Naquela noite, o dono da casa, assim como eu, estranhou o tchá tchuuun tchá tchuuun da mulher-máquina. Foi o drink que eu tomei, tinha redbull. Mas eu, que estava ali lavando a louça, e a vizinha que cozinhava feijão na panela de pressão enquanto o marido e os dois marmanjos-filhos coçavam o saco vendo futebol na sala, sabíamos que o som diferente da mulher-máquina não era por causa de energético.
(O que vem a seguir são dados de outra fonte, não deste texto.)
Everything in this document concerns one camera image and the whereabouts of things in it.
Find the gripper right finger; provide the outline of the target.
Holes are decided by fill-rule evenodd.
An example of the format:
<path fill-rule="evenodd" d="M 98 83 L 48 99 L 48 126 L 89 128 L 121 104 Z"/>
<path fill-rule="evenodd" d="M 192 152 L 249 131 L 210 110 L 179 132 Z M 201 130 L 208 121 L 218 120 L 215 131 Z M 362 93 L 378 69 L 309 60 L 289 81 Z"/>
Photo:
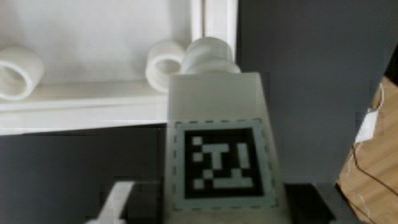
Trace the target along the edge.
<path fill-rule="evenodd" d="M 314 188 L 334 216 L 329 224 L 362 224 L 350 208 L 337 185 L 332 183 L 316 183 Z"/>

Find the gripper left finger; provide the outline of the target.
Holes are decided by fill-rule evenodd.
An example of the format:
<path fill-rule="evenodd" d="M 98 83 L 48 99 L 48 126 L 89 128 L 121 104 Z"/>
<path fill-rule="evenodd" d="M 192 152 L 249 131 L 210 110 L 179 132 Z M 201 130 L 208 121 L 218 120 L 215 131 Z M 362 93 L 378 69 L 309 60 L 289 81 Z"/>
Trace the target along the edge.
<path fill-rule="evenodd" d="M 85 224 L 126 224 L 126 220 L 121 218 L 121 214 L 133 186 L 133 181 L 119 181 L 114 184 L 99 215 L 85 222 Z"/>
Lá pelas três e tanto da madrugada o prédio inteiro ouviu o estardalhaço. Barulho alto e ao mesmo tempo sólido, estampido daqueles de acordar o mais profundo ronco. Um som feio, de que algo sério acabou de acontecer. Homens, cachorros, crianças e gatos se assustaram, maçanetas giraram, portas e janelas se abriram, luzes se acenderam, pescoços se esticaram para saber. Mas nós, mulheres, nos mantivemos de olhos fechados, fingindo sono. A mulher se defenestrou pela janela, deixando para trás a máquina. Ela já estava pensando em desistir há tanto tempo, quem sou eu para julgar?